- Music: Eddie DeGarmo Bob Farrell
- Basis: The Gospel Story
- Premiere: 2003

= !Hero =

2003 Christian rock opera

!HERO is a 2003 Christian rock opera about Jesus. It is based on the question, "What if Jesus was born in Bethlehem, Pennsylvania?". After the original tour in 2003 ended, it was released on DVD, CD, and was written into a trilogy of novels and series of comic books.

==Plot==
!HERO is a rock opera modernizing Jesus's last two years of life, as narrated in the Bible. The story takes place in New York City, in Brooklyn. The world government in this near-future dystopic Earth is centered under the International Confederation of Nations (I.C.O.N.). Under the iron fist of I.C.O.N., nearly all religion in the world has been wiped out, except for small occult and mystic sects. Only one synagogue in Brooklyn exists. Currently, New York City is a police-occupied warzone between ethnic gangs and small, isolated revolutionary groups fighting I.C.O.N. Of all the ancient world religions, only Judaism survives and flourishes, at least, as much as it can.

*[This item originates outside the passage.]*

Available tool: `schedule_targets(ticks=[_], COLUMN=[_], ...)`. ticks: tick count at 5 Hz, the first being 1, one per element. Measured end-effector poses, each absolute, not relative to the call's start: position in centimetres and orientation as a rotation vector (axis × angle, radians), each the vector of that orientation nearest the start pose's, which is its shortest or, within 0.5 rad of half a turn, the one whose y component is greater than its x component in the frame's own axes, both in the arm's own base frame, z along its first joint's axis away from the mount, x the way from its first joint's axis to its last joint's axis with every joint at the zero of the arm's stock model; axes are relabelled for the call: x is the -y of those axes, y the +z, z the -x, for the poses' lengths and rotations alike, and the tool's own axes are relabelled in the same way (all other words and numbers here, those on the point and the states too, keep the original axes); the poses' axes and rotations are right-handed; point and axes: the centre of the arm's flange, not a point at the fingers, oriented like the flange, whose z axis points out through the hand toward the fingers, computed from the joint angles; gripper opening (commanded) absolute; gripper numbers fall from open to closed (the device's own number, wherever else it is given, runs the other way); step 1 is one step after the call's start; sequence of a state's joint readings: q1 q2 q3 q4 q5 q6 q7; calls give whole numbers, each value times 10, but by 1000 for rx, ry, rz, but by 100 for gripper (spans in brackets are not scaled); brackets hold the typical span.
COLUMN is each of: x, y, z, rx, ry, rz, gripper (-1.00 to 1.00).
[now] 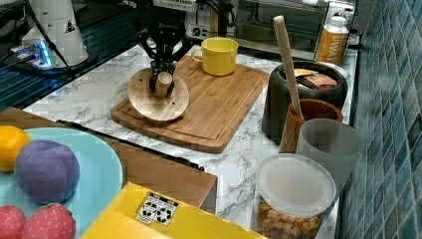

In Bethlehem, Pennsylvania, a child named Jesus, but referred to as Hero, is born and forced to flee with his family to the small Jewish section of Brooklyn. Jesus grows up and begins to preach and teach the principles of Christianity to the people of New York City, teaching people to love their enemies and care for each other. I.C.O.N. realizes Hero is a threat, and the chief of police Devlin, with the help of chief Rabbi Kai (Caiaphas), conspire to end Hero's revolutionary teachings.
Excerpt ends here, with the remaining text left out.